UNION GOVERNMENT’S STANCE
- Despite demands from Karnataka, the Centre never implemented the recommendations of the Mahajan Commission report.
- In 2010, the Centre in its affidavit had stated that the transfer of certain areas to then Mysore (now Karnataka) was neither arbitrary nor wrong.
- It had also underlined that both Parliament and the Union Government had considered all relevant factors while considering the State Reorganisation Bill, 1956.
WHAT ARE THE RAMIFICATIONS OF THE DISPUTE?
- Incites regionalism:
- Political parties in both Maharashtra and Karnataka have used the border dispute to stoke regional sentiments during elections.
- Threats to public order:
- Recently, vehicles from both states were attacked and defaced in Belagavi and Pune, respectively
- Conflicts in Administration:
- Eg 1: Maharashtra announced that freedom fighters in Belagavi and other Marathi-speaking areas in Karnataka would be eligible for pension & free medical care under the Jyotiba Phule Jan Arogya scheme.
- Eg 2: Karnataka Chief Minister announced grants for all Kannada schools in Maharashtra
Steps taken to resolve the Belgaum Dispute
- Four-Man Committee:
- In 1960, both States agreed to set up a four-man committee with two representatives from each State.
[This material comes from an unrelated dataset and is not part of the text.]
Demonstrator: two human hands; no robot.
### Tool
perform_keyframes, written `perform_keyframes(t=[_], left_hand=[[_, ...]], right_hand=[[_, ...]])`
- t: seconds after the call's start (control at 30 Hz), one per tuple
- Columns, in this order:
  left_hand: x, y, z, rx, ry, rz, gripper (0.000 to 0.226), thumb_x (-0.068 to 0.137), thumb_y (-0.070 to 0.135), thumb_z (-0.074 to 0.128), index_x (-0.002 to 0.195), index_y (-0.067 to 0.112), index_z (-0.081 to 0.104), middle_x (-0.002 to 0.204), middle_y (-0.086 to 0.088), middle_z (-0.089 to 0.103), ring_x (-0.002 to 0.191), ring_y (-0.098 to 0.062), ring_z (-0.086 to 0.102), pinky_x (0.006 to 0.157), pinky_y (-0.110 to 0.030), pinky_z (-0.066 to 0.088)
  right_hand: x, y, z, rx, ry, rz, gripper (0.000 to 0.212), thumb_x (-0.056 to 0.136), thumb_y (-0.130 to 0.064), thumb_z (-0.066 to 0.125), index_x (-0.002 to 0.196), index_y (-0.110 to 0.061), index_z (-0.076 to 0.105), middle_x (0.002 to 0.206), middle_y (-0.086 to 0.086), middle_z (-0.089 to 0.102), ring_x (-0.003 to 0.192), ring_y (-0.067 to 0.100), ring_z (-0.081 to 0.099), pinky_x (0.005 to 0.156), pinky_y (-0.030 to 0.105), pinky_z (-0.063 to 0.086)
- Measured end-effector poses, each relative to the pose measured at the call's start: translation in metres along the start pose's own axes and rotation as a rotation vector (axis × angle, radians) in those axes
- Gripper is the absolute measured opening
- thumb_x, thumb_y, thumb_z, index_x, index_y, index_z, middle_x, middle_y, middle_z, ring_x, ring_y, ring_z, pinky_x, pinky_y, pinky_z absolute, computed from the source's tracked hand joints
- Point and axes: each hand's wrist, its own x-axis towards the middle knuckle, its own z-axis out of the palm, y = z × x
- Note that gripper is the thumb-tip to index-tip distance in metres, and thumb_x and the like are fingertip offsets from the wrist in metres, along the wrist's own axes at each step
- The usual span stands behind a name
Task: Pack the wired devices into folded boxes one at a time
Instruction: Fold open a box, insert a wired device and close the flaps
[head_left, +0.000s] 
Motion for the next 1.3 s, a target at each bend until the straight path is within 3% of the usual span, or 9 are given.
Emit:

However, the committee could not arrive at a unanimous decision.
- Mahajan Commission (1966):
- Appointed by GoI under former CJI Mehr Chand Mahajan. The Commission in its report granted 264 villages in the disputed region to Maharashtra and 247 villages to Karnataka. The commission ruled that the Belgaum should continue in Karnataka.
- Supreme Court:
- In 2006, the Maharashtra government filed a petition in the Supreme Court, staking claim over Belgaum city. The Supreme Court held that the issue should be resolved through mutual negotiation and that linguistic criteria should not be considered as it may create more practical problems. The case is still being heard by the Supreme Court.
OTHER MAJOR INTERSTATE BORDER DISPUTES:
- Maintaining the status quo by both the States until the Supreme Court decides the case on merits.
- Political leaders inciting violence & threats to national integrity should be dealt with as per the relevant sections of IPC.
- High level meeting of representatives of both States to reach a political resolution (Taking lessons from Assam-Mizoram border dispute resolution in 2022).
Q. Examine the role of central government in resolving inter-state border disputes. Also suggest few measures to address such issues in an amicable way.